TiO2nanocrystal embedded ordered mesoporous carbons as anode materials for lithium-ion batteries with highly reversible capacity and rate performance

Abstract

The ordered mesoporous carbon/TiO₂ (OMCT) nanocomposites with TiO₂ nanocrystals embedded within ordered mesoporous carbon (OMC) were prepared by a simple solvothermal method. The effect of TiO₂ nanoparticle incorporation in OMC matrix on the mesoporous structure, pore size, pore volume, surface area and microstructure of OMCT composites was investigated using X-ray diffraction, N₂ adsorption–desorption and Brunauer–Emmett–Teller method, scanning electron microscopy and transmission electron microscopy. The electrochemical lithium storage capacities of OMCT composites with different incorporated TiO₂ nanoparticles are comparatively investigated using cyclic voltammetry and galvanostatic charge–discharge techniques.
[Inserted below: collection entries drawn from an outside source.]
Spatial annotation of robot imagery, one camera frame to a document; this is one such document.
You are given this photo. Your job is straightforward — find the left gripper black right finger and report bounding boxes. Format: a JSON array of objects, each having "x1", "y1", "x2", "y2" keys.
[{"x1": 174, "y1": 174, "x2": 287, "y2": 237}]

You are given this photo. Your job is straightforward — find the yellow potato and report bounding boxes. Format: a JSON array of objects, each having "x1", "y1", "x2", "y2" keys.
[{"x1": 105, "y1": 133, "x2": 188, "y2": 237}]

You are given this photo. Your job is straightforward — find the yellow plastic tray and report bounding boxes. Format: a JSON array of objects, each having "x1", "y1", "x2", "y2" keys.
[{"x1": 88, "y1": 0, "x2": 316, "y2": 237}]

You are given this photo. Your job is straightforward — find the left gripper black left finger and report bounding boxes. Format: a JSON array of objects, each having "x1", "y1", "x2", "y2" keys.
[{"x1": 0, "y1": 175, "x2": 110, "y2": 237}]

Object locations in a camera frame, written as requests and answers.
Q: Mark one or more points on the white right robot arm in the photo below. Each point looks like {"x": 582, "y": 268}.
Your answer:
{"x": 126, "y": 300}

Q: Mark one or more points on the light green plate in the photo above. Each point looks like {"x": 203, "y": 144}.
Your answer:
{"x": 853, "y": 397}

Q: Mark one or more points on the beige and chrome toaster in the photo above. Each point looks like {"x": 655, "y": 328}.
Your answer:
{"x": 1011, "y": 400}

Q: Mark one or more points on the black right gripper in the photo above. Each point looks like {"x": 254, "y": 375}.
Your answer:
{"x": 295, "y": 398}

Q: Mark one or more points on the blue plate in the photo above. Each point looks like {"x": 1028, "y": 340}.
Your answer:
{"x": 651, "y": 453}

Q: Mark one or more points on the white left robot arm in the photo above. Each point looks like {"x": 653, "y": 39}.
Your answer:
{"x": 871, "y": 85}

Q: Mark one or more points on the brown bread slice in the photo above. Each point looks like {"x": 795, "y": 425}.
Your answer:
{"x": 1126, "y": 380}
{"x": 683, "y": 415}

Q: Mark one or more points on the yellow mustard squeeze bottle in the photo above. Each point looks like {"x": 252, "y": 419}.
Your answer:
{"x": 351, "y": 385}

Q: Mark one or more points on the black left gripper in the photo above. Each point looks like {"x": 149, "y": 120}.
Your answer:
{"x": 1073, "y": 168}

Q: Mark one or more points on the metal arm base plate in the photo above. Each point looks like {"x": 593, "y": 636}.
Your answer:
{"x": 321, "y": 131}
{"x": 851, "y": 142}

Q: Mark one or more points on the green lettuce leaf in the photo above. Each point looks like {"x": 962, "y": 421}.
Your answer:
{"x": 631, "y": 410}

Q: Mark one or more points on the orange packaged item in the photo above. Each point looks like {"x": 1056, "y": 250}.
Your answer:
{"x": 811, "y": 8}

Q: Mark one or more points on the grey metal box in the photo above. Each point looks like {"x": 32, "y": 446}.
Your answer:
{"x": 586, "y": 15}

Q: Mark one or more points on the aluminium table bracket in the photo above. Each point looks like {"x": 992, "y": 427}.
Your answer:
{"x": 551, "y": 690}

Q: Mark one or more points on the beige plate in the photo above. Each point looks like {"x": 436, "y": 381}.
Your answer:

It is suggested that the OMCT composites as anode materials for lithium ion batteries display a greatly improved electrochemical performance with high reversible capacity, coulombic efficiency, rate capability and cycling performance. As an anode electrode for Li-ion battery, OMCT₁₅ composite with an incorporated TiO₂ nanocrystal content possesses a high reversible capacity of 540.9 mA h g⁻¹ even up to 60 cycles at a high current density of 100 mA g⁻¹, with a stable coulombic efficiency of 98% and good rate capability. Especially at the current density of 1600 mA g⁻¹ after 50 cycles, the reversible capacity of the OMCT₁₅ remains at a value of 260 mA h g⁻¹, 5 times that of the OMC (48.9 mA h g⁻¹) and 21 times that of the pure TiO₂ (12.4 mA h g⁻¹) electrodes, respectively. The improved electrochemical lithium storage performance of high reversible capacity, coulombic efficiency, rate performance and cycling ability can be mainly attributed to the synergic effects between the TiO₂ nanoparticles and the three dimensional OMC matrices.